Throughout the listing below, show every line in which "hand" occurs.

[[ The data, beginning ]]

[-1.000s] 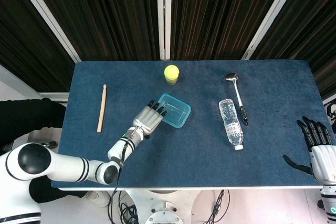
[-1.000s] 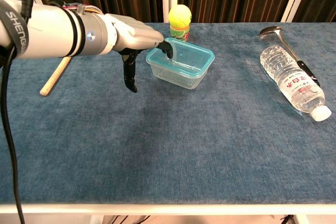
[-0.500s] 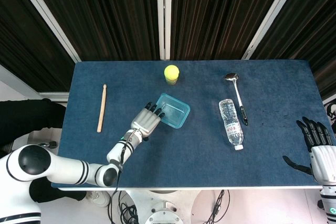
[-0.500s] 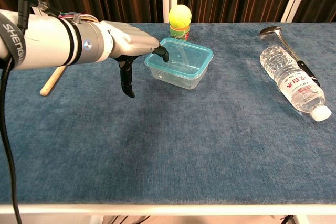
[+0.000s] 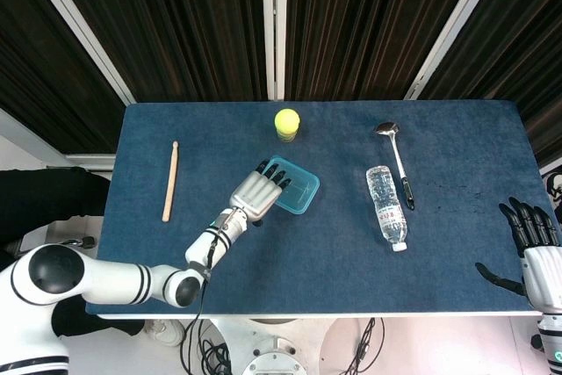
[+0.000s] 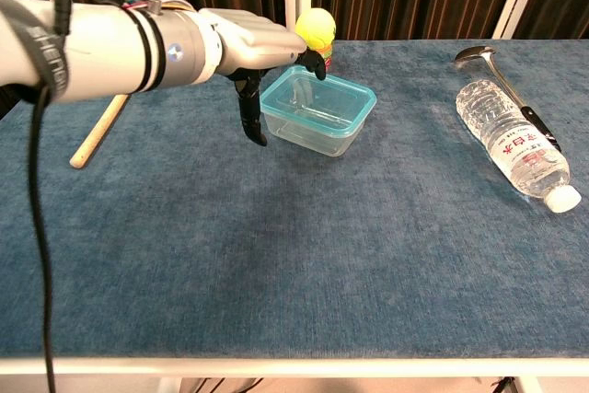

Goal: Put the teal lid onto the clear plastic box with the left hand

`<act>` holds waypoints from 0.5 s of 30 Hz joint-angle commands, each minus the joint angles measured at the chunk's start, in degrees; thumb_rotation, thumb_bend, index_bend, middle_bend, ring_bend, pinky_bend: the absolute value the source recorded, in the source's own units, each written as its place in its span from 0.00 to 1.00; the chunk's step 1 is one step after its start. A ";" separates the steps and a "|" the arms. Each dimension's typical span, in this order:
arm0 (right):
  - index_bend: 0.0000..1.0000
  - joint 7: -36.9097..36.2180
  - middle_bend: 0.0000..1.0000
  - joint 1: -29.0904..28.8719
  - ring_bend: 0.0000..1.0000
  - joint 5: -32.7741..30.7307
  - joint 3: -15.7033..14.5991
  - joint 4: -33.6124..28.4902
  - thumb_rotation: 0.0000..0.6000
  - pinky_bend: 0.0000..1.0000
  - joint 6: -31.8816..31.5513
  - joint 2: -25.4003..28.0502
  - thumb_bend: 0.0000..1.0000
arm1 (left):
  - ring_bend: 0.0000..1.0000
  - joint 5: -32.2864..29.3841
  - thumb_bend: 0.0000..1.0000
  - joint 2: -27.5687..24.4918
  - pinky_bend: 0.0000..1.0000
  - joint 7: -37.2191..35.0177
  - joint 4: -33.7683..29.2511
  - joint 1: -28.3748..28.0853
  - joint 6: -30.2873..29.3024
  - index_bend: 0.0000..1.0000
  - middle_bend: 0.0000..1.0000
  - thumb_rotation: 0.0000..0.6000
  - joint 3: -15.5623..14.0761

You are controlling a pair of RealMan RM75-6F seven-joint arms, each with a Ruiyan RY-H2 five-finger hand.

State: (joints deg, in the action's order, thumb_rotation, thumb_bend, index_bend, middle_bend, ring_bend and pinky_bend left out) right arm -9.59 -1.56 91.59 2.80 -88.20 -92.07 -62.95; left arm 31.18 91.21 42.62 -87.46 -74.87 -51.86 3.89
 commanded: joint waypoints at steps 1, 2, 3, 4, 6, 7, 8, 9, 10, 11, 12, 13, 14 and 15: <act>0.00 -0.16 0.00 0.13 0.00 -0.09 0.00 0.11 1.00 0.00 -0.10 0.06 0.07 | 0.00 -4.79 0.00 2.54 0.04 1.19 5.39 -2.01 3.83 0.14 0.09 1.00 1.56; 0.00 -0.21 0.00 0.17 0.00 -0.08 -0.03 0.15 1.00 0.00 -0.13 0.06 0.07 | 0.00 -5.64 0.00 2.87 0.04 1.49 6.14 -2.31 4.38 0.14 0.09 1.00 1.58; 0.00 -0.25 0.00 0.19 0.00 -0.10 -0.04 0.22 1.00 0.00 -0.12 0.03 0.07 | 0.00 -6.45 0.00 3.17 0.04 1.78 6.81 -2.57 4.83 0.14 0.09 1.00 1.58; 0.00 -0.31 0.00 0.20 0.00 -0.15 -0.05 0.29 1.00 0.00 -0.08 -0.02 0.07 | 0.00 -7.18 0.00 3.46 0.04 2.04 7.43 -2.81 5.23 0.14 0.09 1.00 1.57; 0.00 -0.51 0.00 0.23 0.00 -0.22 -0.09 0.48 1.00 0.00 0.02 -0.13 0.07 | 0.00 -8.64 0.00 4.04 0.04 2.55 8.64 -3.21 5.99 0.14 0.09 1.00 1.39; 0.00 -0.54 0.00 0.25 0.00 -0.25 -0.09 0.56 1.00 0.00 0.01 -0.16 0.07 | 0.00 -9.18 0.00 4.24 0.04 2.75 9.07 -3.33 6.26 0.14 0.09 1.00 1.25; 0.00 -0.59 0.00 0.30 0.00 -0.32 -0.06 0.62 1.00 0.00 -0.04 -0.19 0.07 | 0.00 -9.87 0.00 4.47 0.04 2.98 9.57 -3.46 6.58 0.14 0.09 1.00 1.08; 0.00 -0.65 0.00 0.35 0.00 -0.37 -0.04 0.66 1.00 0.00 -0.10 -0.20 0.07 | 0.00 -10.36 0.00 4.60 0.04 3.12 9.89 -3.55 6.82 0.14 0.09 1.00 0.96; 0.00 -0.76 0.00 0.41 0.00 -0.42 -0.03 0.71 1.00 0.00 -0.16 -0.20 0.07 | 0.00 -10.95 0.00 4.73 0.04 3.23 10.23 -3.62 7.11 0.14 0.09 1.00 0.83; 0.00 -0.82 0.00 0.45 0.00 -0.44 -0.03 0.75 1.00 0.00 -0.19 -0.21 0.07 | 0.00 -11.29 0.00 4.83 0.04 3.27 10.42 -3.66 7.26 0.14 0.09 1.00 0.77; 0.00 -0.84 0.00 0.47 0.00 -0.46 -0.02 0.79 1.00 0.00 -0.20 -0.20 0.07 | 0.00 -11.53 0.00 4.90 0.04 3.29 10.56 -3.69 7.37 0.14 0.09 1.00 0.71; 0.00 -0.87 0.00 0.46 0.00 -0.46 -0.01 0.80 1.00 0.00 -0.18 -0.21 0.07 | 0.00 -11.75 0.00 4.98 0.04 3.31 10.70 -3.74 7.44 0.14 0.09 1.00 0.67; 0.00 -0.89 0.00 0.45 0.00 -0.46 -0.01 0.81 1.00 0.00 -0.15 -0.22 0.07 | 0.00 -11.89 0.00 5.01 0.04 3.36 10.74 -3.77 7.49 0.14 0.09 1.00 0.59; 0.00 -0.89 0.00 0.44 0.00 -0.42 -0.02 0.81 1.00 0.00 -0.14 -0.23 0.07 | 0.00 -11.99 0.00 5.01 0.04 3.41 10.73 -3.81 7.53 0.14 0.09 1.00 0.53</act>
State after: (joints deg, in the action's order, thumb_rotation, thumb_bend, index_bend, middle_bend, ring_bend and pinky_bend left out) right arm -10.48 -1.12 91.18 2.79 -87.39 -92.20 -63.19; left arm 19.20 96.20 46.01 -76.74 -78.66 -44.35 4.44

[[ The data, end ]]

## Output for this task:
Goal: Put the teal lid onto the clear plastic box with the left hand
You are controlling a pair of RealMan RM75-6F seven-joint arms, each with a Ruiyan RY-H2 five-finger hand.

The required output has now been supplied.